Primary Paradox at Play
At long last, we return to the scene of the crime. Let us get back to the primacy of paradox, now that we are more familiar with the notion of self-referential paradoxes. Handelman and Shulman (1997), whose alias for Absolute Consciousness, is the Cosmic Self, point out that a paradox of self-reference was embedded in the initial movement, the very first moment of differentiation within the homogenous cosmic Self. Through that movement of lila, the Cosmic Self became to other to itself and thus paradox makes its appearance at the very beginning. Before this happened, Absolute Consciousness was “IT,”“the whole enchilada," encompassing everything. Handelman and Shulman explicate that there were no discontinuities or gaps anywhere. There was extreme density of being, but also a lack of self-awareness; unreflexive, because there was no otherness. Since there was no discontinuity, time and space did not exist. And all of a sudden, through this initial movement, this self-referential paradox of self becoming self and other at the same time, a gap formed and God basically began to turn inside out, expanding and externalizing, fragmenting and separating Himself. By dividing into self and other, a gap in the density of being between self and other was created. This was the creation of self-alienation, of fragmentation and estrangement from self, of the distancing from self and, so, knowing oneself as otherwise, because this was inherent in the creation of other from self, self from other. But even more than this, play (and its derivative, the game) is the medium of division in this cosmos, the medium of separation, of fragmentation and alienation, as we will soon see with Shiva.

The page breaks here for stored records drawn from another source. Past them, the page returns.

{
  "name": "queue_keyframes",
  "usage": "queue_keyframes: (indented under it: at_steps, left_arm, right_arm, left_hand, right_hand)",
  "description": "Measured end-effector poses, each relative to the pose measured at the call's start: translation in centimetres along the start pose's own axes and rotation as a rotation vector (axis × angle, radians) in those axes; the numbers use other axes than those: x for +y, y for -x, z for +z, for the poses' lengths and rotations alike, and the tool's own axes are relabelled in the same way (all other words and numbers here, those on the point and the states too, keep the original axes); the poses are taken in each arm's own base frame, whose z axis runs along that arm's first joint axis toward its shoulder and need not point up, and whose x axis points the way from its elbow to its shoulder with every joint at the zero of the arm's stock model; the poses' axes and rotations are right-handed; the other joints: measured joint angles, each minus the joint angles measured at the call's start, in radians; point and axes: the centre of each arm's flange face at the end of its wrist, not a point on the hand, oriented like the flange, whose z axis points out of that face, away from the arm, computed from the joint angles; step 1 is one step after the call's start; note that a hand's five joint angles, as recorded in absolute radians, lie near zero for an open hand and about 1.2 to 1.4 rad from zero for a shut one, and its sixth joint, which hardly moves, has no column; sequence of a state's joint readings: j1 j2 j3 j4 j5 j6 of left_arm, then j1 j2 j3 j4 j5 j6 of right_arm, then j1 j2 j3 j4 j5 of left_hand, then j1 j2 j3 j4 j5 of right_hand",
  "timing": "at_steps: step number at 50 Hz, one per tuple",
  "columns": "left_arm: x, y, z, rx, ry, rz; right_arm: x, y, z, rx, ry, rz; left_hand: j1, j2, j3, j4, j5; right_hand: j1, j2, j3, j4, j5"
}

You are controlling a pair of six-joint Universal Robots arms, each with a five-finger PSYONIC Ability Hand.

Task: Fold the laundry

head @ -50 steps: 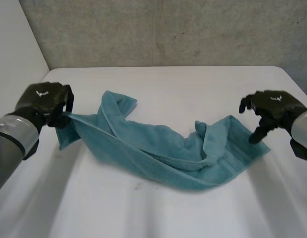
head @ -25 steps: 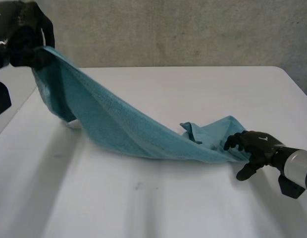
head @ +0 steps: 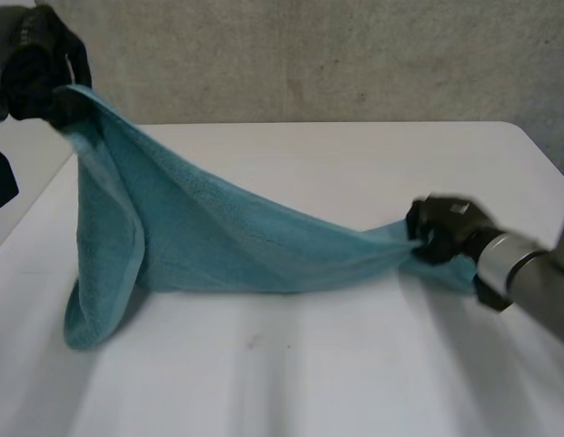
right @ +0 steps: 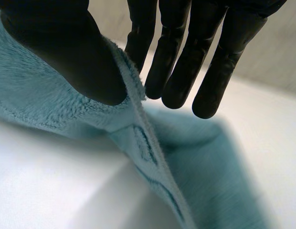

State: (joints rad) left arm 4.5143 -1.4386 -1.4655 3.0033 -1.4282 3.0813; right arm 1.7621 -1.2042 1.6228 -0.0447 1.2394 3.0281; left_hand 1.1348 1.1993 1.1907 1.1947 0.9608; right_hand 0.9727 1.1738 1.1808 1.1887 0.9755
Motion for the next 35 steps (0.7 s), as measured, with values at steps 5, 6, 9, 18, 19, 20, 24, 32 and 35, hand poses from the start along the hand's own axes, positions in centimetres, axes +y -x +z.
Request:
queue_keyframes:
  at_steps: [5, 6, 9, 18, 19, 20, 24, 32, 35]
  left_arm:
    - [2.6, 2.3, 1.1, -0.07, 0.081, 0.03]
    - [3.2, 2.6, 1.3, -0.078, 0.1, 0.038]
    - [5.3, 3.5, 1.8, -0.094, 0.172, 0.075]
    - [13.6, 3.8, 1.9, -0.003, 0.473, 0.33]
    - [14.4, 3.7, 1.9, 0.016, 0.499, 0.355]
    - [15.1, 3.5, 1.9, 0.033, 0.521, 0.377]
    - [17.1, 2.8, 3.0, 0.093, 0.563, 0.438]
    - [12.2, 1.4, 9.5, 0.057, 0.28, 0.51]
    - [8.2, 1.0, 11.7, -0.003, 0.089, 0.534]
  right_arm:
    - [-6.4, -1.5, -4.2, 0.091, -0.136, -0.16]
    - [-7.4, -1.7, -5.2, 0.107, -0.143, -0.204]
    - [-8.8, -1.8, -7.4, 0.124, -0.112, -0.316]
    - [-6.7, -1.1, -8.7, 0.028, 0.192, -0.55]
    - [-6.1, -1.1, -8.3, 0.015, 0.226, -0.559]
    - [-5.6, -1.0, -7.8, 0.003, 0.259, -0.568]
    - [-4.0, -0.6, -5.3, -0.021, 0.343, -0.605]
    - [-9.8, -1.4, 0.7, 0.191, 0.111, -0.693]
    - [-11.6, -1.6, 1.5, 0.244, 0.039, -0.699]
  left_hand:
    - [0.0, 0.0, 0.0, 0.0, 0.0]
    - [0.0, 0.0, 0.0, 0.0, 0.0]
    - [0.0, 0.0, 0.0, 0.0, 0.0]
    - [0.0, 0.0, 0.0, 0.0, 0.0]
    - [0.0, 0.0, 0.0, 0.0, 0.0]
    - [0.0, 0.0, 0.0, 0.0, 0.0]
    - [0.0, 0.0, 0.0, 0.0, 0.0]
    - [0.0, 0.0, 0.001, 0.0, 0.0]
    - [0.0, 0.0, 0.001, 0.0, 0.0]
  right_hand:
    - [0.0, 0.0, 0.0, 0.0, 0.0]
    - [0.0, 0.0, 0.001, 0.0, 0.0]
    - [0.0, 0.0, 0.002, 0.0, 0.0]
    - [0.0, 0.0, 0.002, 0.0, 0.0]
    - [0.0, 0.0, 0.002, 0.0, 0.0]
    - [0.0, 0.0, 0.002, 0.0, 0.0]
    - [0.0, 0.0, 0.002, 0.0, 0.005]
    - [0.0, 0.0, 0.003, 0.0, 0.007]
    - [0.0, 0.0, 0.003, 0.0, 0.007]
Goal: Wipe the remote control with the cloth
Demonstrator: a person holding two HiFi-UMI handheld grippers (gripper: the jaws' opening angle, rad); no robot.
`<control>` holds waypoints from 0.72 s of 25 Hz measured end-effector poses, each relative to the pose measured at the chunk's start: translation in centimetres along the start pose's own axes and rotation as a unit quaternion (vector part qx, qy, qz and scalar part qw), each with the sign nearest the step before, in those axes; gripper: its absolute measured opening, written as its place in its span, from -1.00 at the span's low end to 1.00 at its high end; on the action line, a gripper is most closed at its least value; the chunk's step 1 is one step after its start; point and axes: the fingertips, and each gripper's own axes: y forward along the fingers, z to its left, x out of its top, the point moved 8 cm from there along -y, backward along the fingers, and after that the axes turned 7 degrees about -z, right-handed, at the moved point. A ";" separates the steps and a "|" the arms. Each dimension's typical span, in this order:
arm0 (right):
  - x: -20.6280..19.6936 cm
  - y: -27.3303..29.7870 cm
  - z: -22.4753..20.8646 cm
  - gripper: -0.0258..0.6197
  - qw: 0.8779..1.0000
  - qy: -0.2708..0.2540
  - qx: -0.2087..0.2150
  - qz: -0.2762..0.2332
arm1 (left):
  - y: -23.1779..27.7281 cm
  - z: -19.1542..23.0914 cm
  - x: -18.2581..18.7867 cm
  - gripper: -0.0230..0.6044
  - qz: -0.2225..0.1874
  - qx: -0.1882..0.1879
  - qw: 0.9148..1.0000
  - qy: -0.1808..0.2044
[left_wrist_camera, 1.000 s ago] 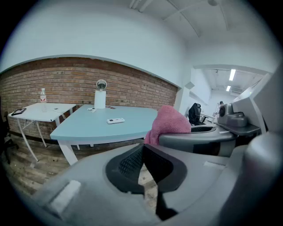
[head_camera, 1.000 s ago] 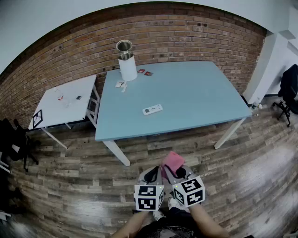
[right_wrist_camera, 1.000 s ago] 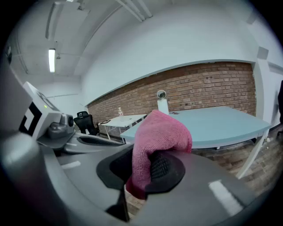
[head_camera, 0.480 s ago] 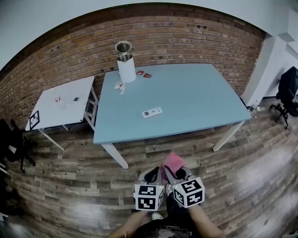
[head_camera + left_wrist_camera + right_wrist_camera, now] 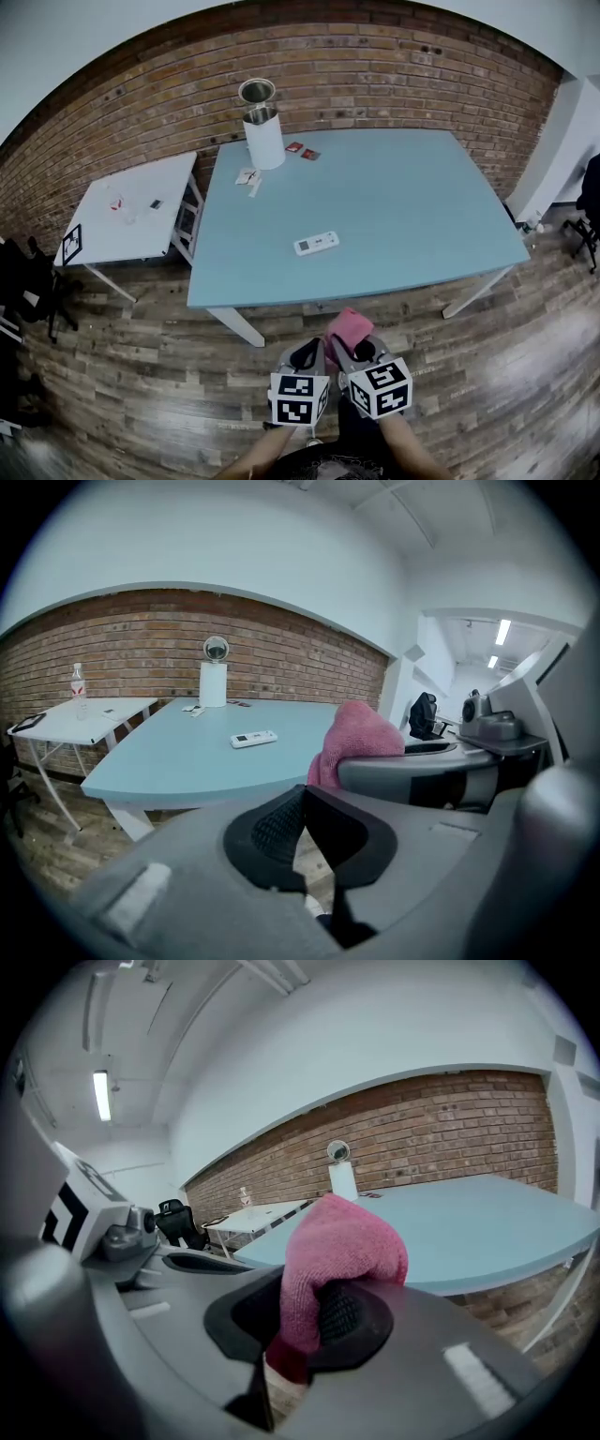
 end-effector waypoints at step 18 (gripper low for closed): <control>4.2 11.9 -11.2 -0.73 0.995 0.021 0.083 0.046 | 13.7 6.0 4.8 -0.92 0.044 0.051 0.996 0.052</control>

Oops. In this way, play created the first boundary, between self and other. Play is also a passage through this paradoxical boundary. Handelman and Shulman (1997) explain: “Every invocation of play activates the impassable yet fluid boundary that is passed through. Every invocation of play activates premises of self-transformation. Every invocation of play puts things in motion” (p. 43). The paradoxical boundary is not the same as a normal boundary. With normal boundaries, you have got the whole "excluded middle" thing going on, separate alternatives in either/or fashion. With self-referential paradoxical boundaries, we have the "both/and, neither/nor kind of negative capability crossing between different realities" boundary (p. 43).
The good news is that since everything is play from the beginning, Absolute Consciousness remains on some level in its whole, undifferentiated, undivided state, and only at lowers level do the distinctions "come into play." The higher level encompasses the lower levels and thus the lower levels, through an opposite movement of internalizing and contracting or retracting back into the higher level, lose their distinctions and fold or absorb back into the higher level of undifferentiated holism.